TASK OBJECTIVE
Every line of the records below that has the word "Would" should be copied.

Top of TASK MATERIAL

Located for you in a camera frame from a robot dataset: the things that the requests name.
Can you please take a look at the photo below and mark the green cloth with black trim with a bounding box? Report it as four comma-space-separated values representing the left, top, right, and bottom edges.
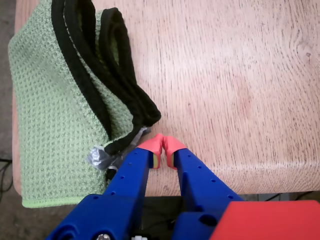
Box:
7, 0, 162, 208

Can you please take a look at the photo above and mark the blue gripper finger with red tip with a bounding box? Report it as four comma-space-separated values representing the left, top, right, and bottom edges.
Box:
46, 133, 165, 240
163, 136, 245, 240

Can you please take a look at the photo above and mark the red wrist camera mount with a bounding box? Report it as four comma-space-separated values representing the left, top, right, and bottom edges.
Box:
209, 199, 320, 240

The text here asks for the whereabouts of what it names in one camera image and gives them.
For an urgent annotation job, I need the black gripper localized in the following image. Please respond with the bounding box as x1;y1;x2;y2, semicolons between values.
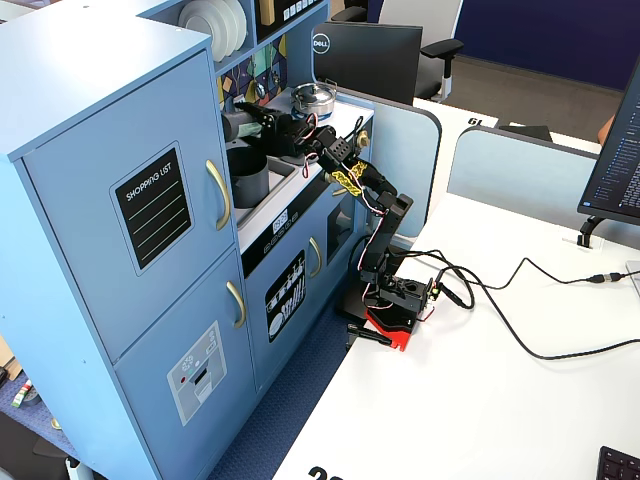
234;102;326;157

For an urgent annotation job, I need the gray salt shaker green label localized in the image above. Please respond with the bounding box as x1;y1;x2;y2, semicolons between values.
221;110;265;142

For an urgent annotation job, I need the red robot base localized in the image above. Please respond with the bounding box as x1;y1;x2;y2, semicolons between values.
364;304;426;354

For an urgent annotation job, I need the gray toy sink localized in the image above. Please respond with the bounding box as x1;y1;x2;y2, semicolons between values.
234;154;301;226

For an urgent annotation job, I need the gray plastic pot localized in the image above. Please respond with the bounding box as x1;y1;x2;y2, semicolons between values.
225;144;271;209

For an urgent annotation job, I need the steel pot with lid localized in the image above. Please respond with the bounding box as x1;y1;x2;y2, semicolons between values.
290;81;337;116

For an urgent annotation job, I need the colourful tile backsplash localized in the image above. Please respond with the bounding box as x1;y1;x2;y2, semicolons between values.
217;33;289;109

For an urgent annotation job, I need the white toy plate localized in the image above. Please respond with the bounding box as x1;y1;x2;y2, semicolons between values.
232;0;249;51
178;0;226;62
214;0;240;56

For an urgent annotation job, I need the black stove control panel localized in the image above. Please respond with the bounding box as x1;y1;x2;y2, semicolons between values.
241;192;334;276

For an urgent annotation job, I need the black Dell monitor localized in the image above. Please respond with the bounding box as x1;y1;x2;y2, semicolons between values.
310;21;424;106

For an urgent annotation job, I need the blue oven door with window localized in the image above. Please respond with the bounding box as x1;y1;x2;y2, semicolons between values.
319;184;374;281

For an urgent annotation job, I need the black shopping list board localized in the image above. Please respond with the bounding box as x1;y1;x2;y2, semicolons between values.
109;141;196;277

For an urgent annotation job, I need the blue desk divider panel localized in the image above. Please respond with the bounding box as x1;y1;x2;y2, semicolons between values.
447;124;601;226
372;92;444;239

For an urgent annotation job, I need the black dishwasher sticker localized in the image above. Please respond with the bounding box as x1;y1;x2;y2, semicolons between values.
264;249;307;344

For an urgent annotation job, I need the blue wooden toy kitchen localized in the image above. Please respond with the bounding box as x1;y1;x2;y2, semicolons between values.
0;0;376;480

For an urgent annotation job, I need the blue cabinet door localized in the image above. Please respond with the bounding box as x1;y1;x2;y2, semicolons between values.
243;209;331;394

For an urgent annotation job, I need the white black office chair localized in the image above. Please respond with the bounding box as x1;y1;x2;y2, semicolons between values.
377;0;466;101

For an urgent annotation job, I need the blue fridge door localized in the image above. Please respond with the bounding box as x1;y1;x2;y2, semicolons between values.
19;47;236;364

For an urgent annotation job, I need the black table clamp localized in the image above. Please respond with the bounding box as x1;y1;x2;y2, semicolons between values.
347;323;394;349

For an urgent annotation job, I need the water dispenser sticker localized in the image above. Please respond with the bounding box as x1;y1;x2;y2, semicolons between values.
166;320;229;427

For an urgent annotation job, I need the blue freezer door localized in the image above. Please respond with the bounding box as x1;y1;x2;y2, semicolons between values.
113;247;259;480

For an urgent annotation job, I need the lit computer monitor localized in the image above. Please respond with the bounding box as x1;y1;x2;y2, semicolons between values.
574;54;640;249

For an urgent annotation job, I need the black keyboard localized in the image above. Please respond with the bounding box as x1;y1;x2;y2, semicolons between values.
597;446;640;480

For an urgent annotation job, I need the gold fridge door handle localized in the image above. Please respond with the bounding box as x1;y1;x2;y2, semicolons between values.
205;158;232;232

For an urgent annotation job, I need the gold cabinet handle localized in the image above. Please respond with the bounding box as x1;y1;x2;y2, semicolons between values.
308;236;324;279

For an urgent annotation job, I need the gold freezer door handle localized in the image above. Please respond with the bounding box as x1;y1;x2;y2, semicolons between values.
225;280;247;330

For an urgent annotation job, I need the thick black cable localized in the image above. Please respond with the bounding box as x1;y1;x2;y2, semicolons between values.
434;264;640;361

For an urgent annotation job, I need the thin black cable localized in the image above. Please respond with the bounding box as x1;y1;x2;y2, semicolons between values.
399;247;631;311

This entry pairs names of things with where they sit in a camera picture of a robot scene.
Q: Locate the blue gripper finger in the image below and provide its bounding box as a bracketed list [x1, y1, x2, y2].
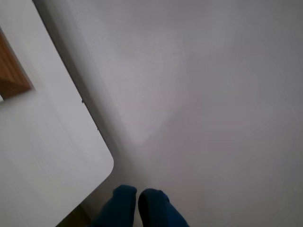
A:
[91, 184, 138, 227]
[138, 188, 190, 227]

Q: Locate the wooden chessboard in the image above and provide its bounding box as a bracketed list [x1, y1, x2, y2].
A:
[0, 30, 33, 98]

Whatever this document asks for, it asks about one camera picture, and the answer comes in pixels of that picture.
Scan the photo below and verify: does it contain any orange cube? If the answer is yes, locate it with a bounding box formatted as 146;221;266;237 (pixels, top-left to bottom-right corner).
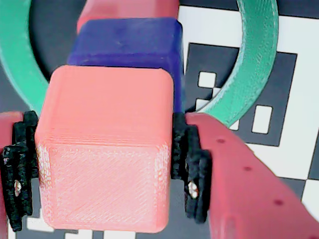
34;65;174;234

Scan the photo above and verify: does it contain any red cube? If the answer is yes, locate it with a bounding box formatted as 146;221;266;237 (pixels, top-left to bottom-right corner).
76;0;180;33

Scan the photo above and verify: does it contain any blue cube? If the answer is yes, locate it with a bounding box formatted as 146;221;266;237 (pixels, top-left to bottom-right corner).
67;16;185;114

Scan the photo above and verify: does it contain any black white marker mat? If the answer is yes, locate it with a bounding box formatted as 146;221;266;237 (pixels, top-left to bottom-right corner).
0;0;319;239

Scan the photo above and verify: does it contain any green ring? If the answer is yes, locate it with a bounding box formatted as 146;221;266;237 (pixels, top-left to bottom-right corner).
0;0;279;128

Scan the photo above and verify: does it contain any red gripper finger with black pad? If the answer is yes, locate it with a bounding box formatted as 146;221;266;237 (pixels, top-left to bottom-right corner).
0;111;40;239
171;112;319;239

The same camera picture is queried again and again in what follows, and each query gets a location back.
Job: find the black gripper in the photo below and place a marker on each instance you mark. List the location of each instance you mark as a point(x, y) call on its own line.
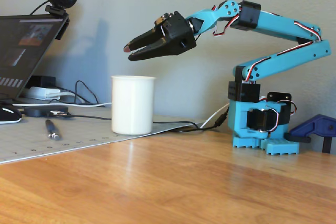
point(176, 38)

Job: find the blue and black pen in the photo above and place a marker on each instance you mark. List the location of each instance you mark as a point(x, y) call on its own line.
point(52, 129)

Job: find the teal robot arm with base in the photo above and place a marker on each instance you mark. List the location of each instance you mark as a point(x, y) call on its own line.
point(275, 24)

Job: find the white ceramic mug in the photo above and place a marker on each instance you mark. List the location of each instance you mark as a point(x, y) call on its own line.
point(132, 106)

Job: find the black power adapter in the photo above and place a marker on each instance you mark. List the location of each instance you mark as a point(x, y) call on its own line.
point(43, 80)

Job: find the grey gridded cutting mat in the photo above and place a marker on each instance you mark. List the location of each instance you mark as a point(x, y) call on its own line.
point(78, 134)

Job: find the white power adapter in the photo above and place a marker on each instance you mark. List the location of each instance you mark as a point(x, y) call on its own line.
point(39, 93)

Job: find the black USB hub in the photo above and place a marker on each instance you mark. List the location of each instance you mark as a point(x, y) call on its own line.
point(39, 110)

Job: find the laptop screen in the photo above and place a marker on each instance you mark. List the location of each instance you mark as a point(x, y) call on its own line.
point(15, 51)

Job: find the black computer mouse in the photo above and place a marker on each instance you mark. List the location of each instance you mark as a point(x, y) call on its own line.
point(8, 113)

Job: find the dark blue clamp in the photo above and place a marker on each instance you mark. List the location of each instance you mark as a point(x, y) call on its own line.
point(315, 127)

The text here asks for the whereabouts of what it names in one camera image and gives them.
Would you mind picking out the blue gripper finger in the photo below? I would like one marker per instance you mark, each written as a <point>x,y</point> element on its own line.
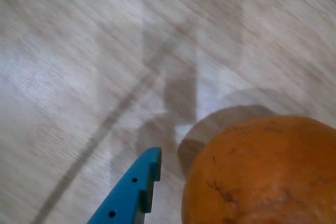
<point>123,200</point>

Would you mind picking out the small smooth round orange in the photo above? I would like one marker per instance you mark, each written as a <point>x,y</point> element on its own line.
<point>262,176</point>

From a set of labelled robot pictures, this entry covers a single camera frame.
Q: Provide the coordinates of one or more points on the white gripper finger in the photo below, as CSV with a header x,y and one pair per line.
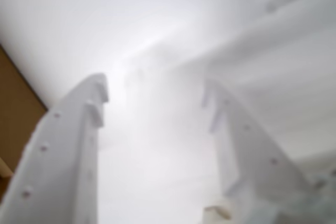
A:
x,y
57,161
252,158

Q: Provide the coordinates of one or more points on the brown cardboard box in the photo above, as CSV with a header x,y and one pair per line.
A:
x,y
15,108

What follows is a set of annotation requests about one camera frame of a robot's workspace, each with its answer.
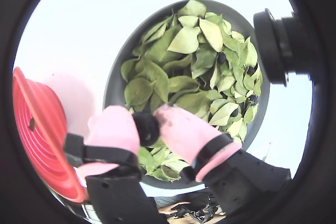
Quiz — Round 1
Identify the pink-tipped black gripper finger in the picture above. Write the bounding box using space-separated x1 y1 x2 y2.
153 104 292 216
62 105 169 224

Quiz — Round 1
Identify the dark grey round bowl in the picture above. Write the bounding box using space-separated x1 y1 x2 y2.
102 0 271 190

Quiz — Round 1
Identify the pile of green leaves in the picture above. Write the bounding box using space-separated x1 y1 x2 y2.
120 0 263 182

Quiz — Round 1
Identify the red collapsible ribbed cup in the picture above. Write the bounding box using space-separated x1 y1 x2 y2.
12 66 86 204

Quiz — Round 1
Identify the person beside table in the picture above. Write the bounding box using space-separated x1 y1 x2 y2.
154 195 190 210

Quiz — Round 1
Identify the black cable tangle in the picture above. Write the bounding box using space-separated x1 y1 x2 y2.
167 194 226 224

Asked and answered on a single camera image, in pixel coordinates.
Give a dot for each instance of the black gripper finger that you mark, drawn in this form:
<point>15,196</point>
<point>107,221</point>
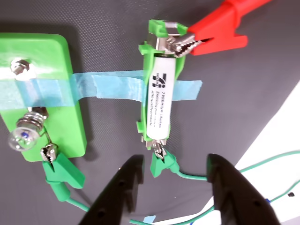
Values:
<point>241,201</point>
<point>114,199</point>

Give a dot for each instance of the white AA battery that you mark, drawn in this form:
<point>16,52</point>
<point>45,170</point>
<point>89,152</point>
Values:
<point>161,105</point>

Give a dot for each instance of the green alligator clip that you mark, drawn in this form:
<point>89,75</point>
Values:
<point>63,171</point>
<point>159,166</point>

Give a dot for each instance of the green battery holder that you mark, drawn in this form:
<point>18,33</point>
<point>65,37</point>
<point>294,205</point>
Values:
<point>145,70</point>

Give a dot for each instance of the green bulb holder board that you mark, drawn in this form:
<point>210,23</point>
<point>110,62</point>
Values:
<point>54,51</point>

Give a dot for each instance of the red alligator clip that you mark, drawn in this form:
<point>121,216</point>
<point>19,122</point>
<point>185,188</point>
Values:
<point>218,35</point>

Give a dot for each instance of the short blue tape piece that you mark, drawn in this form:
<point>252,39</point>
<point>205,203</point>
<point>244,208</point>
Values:
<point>148,219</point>

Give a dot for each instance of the dark grey work mat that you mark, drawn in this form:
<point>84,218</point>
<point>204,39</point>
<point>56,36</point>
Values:
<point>234,105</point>

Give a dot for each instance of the small clear light bulb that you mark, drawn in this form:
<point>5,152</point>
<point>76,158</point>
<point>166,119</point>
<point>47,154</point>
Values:
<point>22,139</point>

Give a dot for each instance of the blue masking tape strip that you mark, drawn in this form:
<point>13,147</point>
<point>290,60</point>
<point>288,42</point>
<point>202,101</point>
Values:
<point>47,91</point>
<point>117,86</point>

Bottom of TASK MATERIAL

EXERCISE RESPONSE
Would you mind picking out the blue gripper finger in the photo below? I would like one marker per instance you mark, each written as a <point>x,y</point> element on its own line.
Would you mind picking out the small smooth round orange in the photo above? I would like one marker per instance you mark, each written as a <point>x,y</point> element on its own line.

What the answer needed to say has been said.